> Goal of the exercise
Begin at the line containing "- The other" in the entries below and end at the line containing "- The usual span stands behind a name"; transcribe that range exactly and nothing outside it.

> Data extract
--------------------

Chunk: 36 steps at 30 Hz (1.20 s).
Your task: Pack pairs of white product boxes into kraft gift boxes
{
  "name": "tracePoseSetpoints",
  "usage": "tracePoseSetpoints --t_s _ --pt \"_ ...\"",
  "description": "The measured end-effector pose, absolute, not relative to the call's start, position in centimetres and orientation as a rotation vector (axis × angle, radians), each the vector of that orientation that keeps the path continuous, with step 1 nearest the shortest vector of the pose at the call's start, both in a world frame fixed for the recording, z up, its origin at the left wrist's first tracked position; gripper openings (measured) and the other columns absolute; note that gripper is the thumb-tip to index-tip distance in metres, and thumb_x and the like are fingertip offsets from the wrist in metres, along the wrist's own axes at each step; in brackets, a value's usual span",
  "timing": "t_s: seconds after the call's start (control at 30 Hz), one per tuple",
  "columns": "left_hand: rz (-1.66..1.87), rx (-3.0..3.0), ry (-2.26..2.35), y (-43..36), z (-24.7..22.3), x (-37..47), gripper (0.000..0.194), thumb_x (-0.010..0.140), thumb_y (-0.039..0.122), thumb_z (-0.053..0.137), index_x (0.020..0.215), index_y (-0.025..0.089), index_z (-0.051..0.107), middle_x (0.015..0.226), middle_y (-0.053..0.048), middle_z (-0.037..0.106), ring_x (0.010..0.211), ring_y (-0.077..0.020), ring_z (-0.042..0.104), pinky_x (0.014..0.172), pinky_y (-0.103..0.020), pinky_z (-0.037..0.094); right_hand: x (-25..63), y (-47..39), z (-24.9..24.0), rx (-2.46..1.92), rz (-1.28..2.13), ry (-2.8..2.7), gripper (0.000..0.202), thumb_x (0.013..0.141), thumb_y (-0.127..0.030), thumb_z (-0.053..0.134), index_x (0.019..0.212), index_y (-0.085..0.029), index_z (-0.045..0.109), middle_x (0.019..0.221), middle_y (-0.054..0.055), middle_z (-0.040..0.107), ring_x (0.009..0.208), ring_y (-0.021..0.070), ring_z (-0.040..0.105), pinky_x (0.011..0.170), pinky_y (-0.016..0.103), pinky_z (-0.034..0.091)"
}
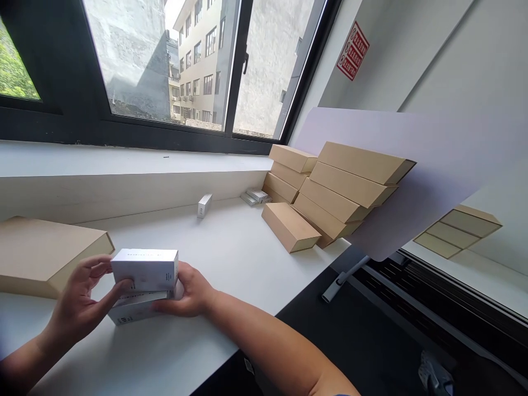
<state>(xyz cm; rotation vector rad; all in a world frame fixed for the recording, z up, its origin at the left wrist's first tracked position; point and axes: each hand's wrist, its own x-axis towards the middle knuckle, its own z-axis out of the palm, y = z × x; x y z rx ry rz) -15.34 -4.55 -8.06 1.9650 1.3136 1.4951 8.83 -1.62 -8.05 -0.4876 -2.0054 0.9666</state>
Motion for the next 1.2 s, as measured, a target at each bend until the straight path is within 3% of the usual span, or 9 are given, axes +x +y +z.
tracePoseSetpoints --t_s 0.1,0.2,0.4,0.53,0.67,0.97,1.2 --pt "1.28 2.018 1.263 -4.7 -7.7 -15.2 0.041 0.089 0.043 0.065 0.125 0.027 0.054 0.118 -0.007 0.068 0.11 -0.0265 0.066 0.09 -0.037 0.057 9.1 -1.3 -8.1 -0.439 0.958 -1.927 0.036 0.082 -0.055 0.072 0.1 -0.024 0.071 0.112 0.008 0.07 0.106 0.0266 0.065 0.097 0.041 0.052" --pt "1.114 2.043 1.236 -5.2 -7.8 -14.6 0.054 0.086 0.054 0.062 0.133 0.028 0.051 0.127 -0.009 0.066 0.112 -0.0294 0.065 0.09 -0.036 0.055 9.5 -0.9 -8.7 -0.589 0.898 -1.756 0.035 0.081 -0.057 0.072 0.087 -0.023 0.07 0.098 0.007 0.069 0.095 0.0255 0.063 0.091 0.042 0.053" --pt "0.972 2.04 1.34 -5.4 -8.4 -13.6 0.059 0.081 0.059 0.064 0.13 0.03 0.047 0.104 -0.003 0.069 0.08 -0.0206 0.067 0.07 -0.028 0.053 12.3 1.9 -7.9 -0.905 0.928 -1.105 0.04 0.085 -0.058 0.065 0.097 -0.02 0.07 0.093 0.006 0.071 0.084 0.0208 0.065 0.08 0.036 0.056" --pt "0.97 1.986 1.359 -5.0 -8.3 -13.9 0.062 0.08 0.061 0.064 0.131 0.03 0.045 0.101 -0.003 0.069 0.079 -0.0208 0.067 0.068 -0.028 0.053 16.2 4.9 -7.4 -1.136 0.974 -0.533 0.037 0.084 -0.058 0.058 0.092 -0.022 0.062 0.074 0.0 0.063 0.056 0.0134 0.056 0.063 0.031 0.058" --pt "0.991 1.928 1.423 -4.6 -8.1 -14.2 0.064 0.08 0.063 0.064 0.131 0.029 0.046 0.105 -0.005 0.069 0.084 -0.0226 0.068 0.071 -0.031 0.054 19.1 6.6 -8.0 -1.17 1.049 -0.365 0.027 0.086 -0.051 0.05 0.087 -0.024 0.053 0.064 -0.002 0.056 0.05 0.0138 0.055 0.059 0.034 0.06" --pt "0.969 1.903 1.422 -4.1 -8.3 -14.9 0.069 0.079 0.061 0.068 0.134 0.028 0.045 0.11 -0.007 0.071 0.09 -0.0248 0.07 0.075 -0.034 0.057 17.9 6.0 -8.1 -1.148 1.06 -0.425 0.024 0.069 -0.035 0.068 0.085 -0.023 0.053 0.066 -0.004 0.057 0.05 0.0109 0.053 0.052 0.028 0.056" --pt "1.036 1.881 1.453 -3.9 -8.7 -14.8 0.073 0.081 0.063 0.065 0.14 0.027 0.042 0.111 -0.01 0.071 0.092 -0.0272 0.071 0.077 -0.038 0.057 16.6 5.4 -7.7 -1.127 1.072 -0.567 0.041 0.064 -0.041 0.083 0.098 -0.025 0.066 0.057 -0.009 0.049 0.05 0.01 0.049 0.048 0.023 0.049"
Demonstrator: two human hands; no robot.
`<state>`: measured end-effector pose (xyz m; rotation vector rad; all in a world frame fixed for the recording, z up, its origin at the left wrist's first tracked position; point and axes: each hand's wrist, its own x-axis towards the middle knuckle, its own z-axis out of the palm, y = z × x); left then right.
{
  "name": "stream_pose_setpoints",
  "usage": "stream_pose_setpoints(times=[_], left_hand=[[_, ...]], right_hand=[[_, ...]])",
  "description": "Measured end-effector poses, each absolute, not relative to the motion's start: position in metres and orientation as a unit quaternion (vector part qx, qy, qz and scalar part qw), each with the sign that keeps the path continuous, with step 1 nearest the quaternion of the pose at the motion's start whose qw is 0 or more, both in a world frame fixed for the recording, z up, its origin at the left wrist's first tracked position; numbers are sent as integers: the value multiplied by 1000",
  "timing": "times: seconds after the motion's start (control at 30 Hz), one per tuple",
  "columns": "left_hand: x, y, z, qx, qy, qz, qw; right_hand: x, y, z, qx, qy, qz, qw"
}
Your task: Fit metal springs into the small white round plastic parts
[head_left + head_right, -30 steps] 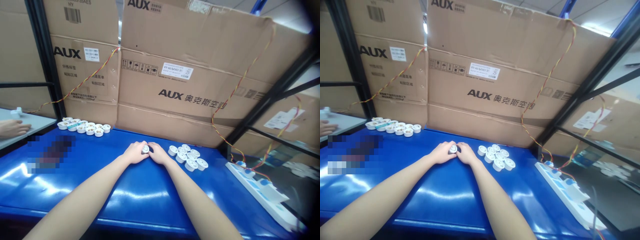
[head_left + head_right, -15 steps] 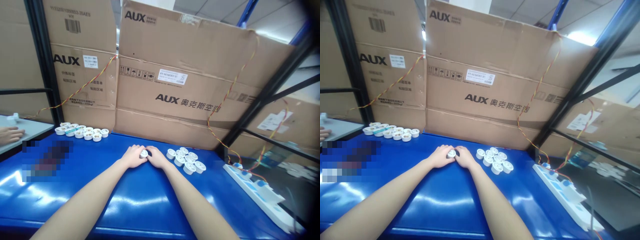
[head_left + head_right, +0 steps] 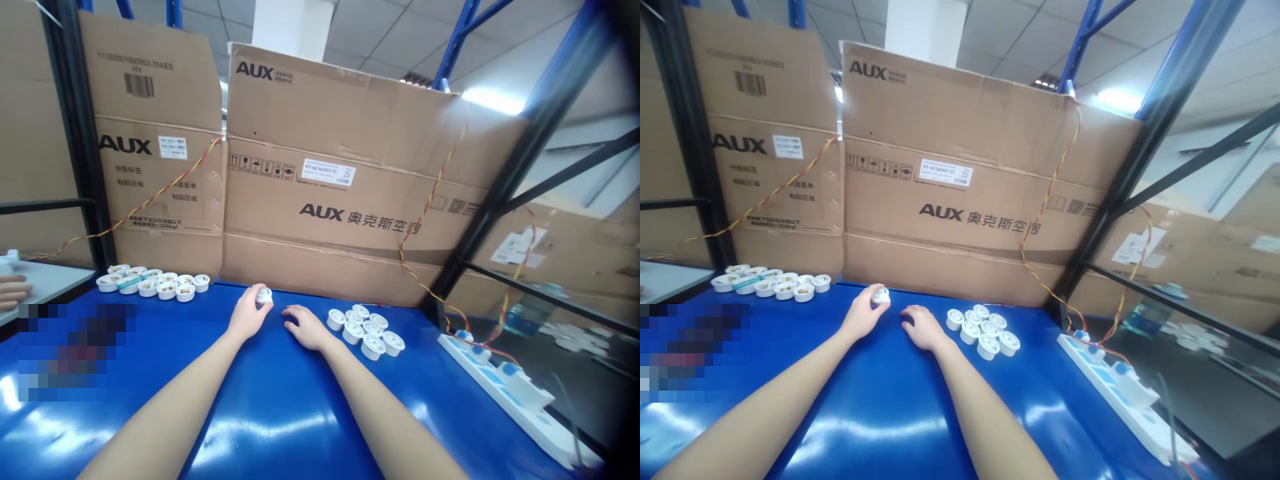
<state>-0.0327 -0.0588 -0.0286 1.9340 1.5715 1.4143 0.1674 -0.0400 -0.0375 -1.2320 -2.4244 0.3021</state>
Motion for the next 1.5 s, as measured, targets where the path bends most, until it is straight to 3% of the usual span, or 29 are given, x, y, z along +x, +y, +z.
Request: stream_pose_setpoints(times=[0.4,0.63,0.8,0.97,1.07,1.23,1.4,1.5], left_hand=[[-31,-63,-27,745,493,444,73],[-34,-60,-33,735,543,399,75],[-34,-61,-31,736,546,392,79],[-33,-61,-31,743,547,375,90],[-33,-61,-31,745,545,373,94],[-33,-63,-27,737,550,381,98],[-35,-64,-25,721,577,370,102],[-35,-64,-26,722,581,364,99]], right_hand=[[164,-45,-29,-454,-868,69,189],[176,-50,-1,-621,-747,-64,230],[197,-38,-15,-693,-702,22,161],[200,-31,-26,-684,-718,8,124],[192,-36,-23,-610,-780,14,134],[175,-47,-16,-467,-849,49,243],[179,-43,-20,-601,-775,89,177],[183,-37,-26,-592,-780,106,173]])
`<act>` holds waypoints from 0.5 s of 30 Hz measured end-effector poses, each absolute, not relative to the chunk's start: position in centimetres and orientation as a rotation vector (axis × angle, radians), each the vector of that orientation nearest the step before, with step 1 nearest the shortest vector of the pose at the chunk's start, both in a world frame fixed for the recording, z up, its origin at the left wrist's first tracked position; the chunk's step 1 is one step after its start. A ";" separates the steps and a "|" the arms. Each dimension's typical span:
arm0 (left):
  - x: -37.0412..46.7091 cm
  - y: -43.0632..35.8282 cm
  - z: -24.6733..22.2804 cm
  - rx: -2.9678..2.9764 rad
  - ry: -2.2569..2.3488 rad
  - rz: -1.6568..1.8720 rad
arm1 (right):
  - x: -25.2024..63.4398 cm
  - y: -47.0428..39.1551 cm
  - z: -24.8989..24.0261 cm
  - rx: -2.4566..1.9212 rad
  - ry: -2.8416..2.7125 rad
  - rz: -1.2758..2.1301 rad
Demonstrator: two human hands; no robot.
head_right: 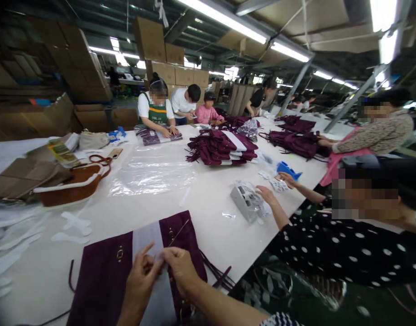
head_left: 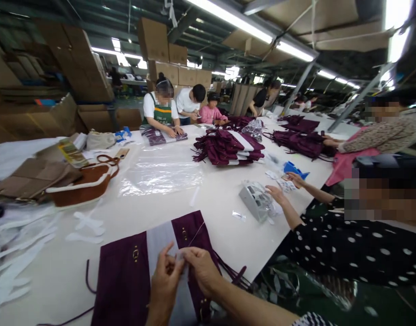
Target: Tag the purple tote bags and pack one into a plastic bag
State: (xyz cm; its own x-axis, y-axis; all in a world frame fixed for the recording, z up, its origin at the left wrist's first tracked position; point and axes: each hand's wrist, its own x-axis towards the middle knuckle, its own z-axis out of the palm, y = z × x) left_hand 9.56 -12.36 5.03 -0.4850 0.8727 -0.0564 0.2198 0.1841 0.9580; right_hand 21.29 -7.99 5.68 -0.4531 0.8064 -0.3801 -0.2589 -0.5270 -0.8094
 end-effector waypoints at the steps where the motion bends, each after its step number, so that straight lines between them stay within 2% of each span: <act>1: 11.8 -11.0 5.0 1.045 1.791 1.291 | 22.4 -7.4 5.7 -1.041 -0.868 1.955; 4: 16.4 -8.1 4.2 1.101 1.695 1.212 | 26.6 -4.5 5.0 -1.139 -0.900 1.775; 7: 18.8 -6.5 3.3 1.144 1.581 1.101 | 32.0 -0.1 3.4 -1.408 -1.271 1.542; 10: 19.8 -6.1 1.8 1.202 1.545 0.975 | 37.9 5.2 1.7 -1.649 -1.599 1.302; 15: 18.9 -7.2 -2.2 1.233 1.681 0.913 | 45.0 12.2 -1.0 -1.800 -1.801 1.120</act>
State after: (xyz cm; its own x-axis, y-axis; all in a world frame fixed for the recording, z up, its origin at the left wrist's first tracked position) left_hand 18.90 -7.20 -2.22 -0.1644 0.9649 -0.2047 0.3538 0.2514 0.9009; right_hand 44.97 12.18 -0.96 -0.1255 0.9529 -0.2762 0.6693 -0.1242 -0.7325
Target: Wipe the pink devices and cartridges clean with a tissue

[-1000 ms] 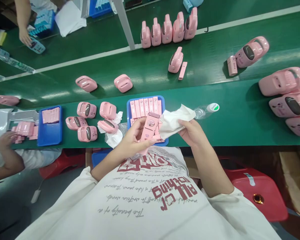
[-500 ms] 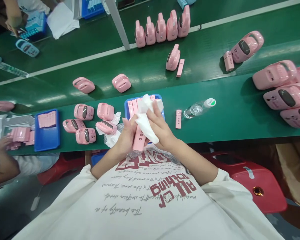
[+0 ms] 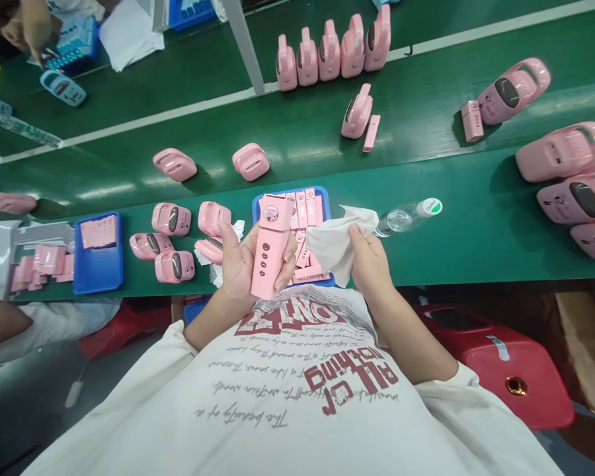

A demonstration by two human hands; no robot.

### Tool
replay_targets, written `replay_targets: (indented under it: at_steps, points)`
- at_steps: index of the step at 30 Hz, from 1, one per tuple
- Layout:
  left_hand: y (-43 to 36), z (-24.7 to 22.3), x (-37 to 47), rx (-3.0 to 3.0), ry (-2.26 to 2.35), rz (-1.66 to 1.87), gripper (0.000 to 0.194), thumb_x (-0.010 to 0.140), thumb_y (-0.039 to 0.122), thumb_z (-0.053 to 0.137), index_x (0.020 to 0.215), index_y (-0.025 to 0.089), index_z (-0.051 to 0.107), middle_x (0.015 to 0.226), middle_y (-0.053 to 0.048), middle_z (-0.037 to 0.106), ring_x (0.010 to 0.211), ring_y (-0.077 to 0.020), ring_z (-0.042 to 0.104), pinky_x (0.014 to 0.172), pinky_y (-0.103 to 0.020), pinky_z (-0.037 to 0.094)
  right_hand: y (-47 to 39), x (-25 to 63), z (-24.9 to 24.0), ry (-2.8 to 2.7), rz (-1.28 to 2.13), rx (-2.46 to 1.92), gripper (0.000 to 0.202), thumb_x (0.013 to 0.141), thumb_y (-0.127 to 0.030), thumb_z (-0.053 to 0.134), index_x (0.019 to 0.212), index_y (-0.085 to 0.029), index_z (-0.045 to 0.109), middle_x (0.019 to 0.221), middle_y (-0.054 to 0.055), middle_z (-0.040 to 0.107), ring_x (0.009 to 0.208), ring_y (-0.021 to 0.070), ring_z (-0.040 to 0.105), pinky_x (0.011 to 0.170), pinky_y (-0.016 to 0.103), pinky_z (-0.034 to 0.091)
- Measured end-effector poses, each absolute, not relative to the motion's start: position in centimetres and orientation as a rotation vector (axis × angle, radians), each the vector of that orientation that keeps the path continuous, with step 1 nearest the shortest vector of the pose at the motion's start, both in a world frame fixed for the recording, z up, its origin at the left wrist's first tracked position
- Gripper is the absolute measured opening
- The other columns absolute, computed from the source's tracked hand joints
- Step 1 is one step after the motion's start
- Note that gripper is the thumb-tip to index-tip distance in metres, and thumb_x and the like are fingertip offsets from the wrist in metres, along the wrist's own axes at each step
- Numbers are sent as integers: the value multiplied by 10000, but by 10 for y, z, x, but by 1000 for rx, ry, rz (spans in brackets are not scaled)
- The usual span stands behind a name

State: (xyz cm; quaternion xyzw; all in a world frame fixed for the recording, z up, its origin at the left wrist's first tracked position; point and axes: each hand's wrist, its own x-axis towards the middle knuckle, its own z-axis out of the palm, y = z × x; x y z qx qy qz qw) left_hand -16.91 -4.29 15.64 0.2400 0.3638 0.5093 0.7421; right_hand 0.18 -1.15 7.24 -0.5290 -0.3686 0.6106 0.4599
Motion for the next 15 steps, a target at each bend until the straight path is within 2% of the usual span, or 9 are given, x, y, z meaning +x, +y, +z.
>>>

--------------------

> Response
- The other columns absolute, computed from the source's tracked hand joints
- Step 1 is one step after the motion's start
- Note that gripper is the thumb-tip to index-tip distance in metres, and thumb_x and the like are fingertip offsets from the wrist in metres, along the wrist's own axes at each step
- Numbers are sent as integers: the value multiplied by 10000, but by 10 for y, z, x, but by 1000 for rx, ry, rz (spans in brackets are not scaled)
- The usual span stands behind a name

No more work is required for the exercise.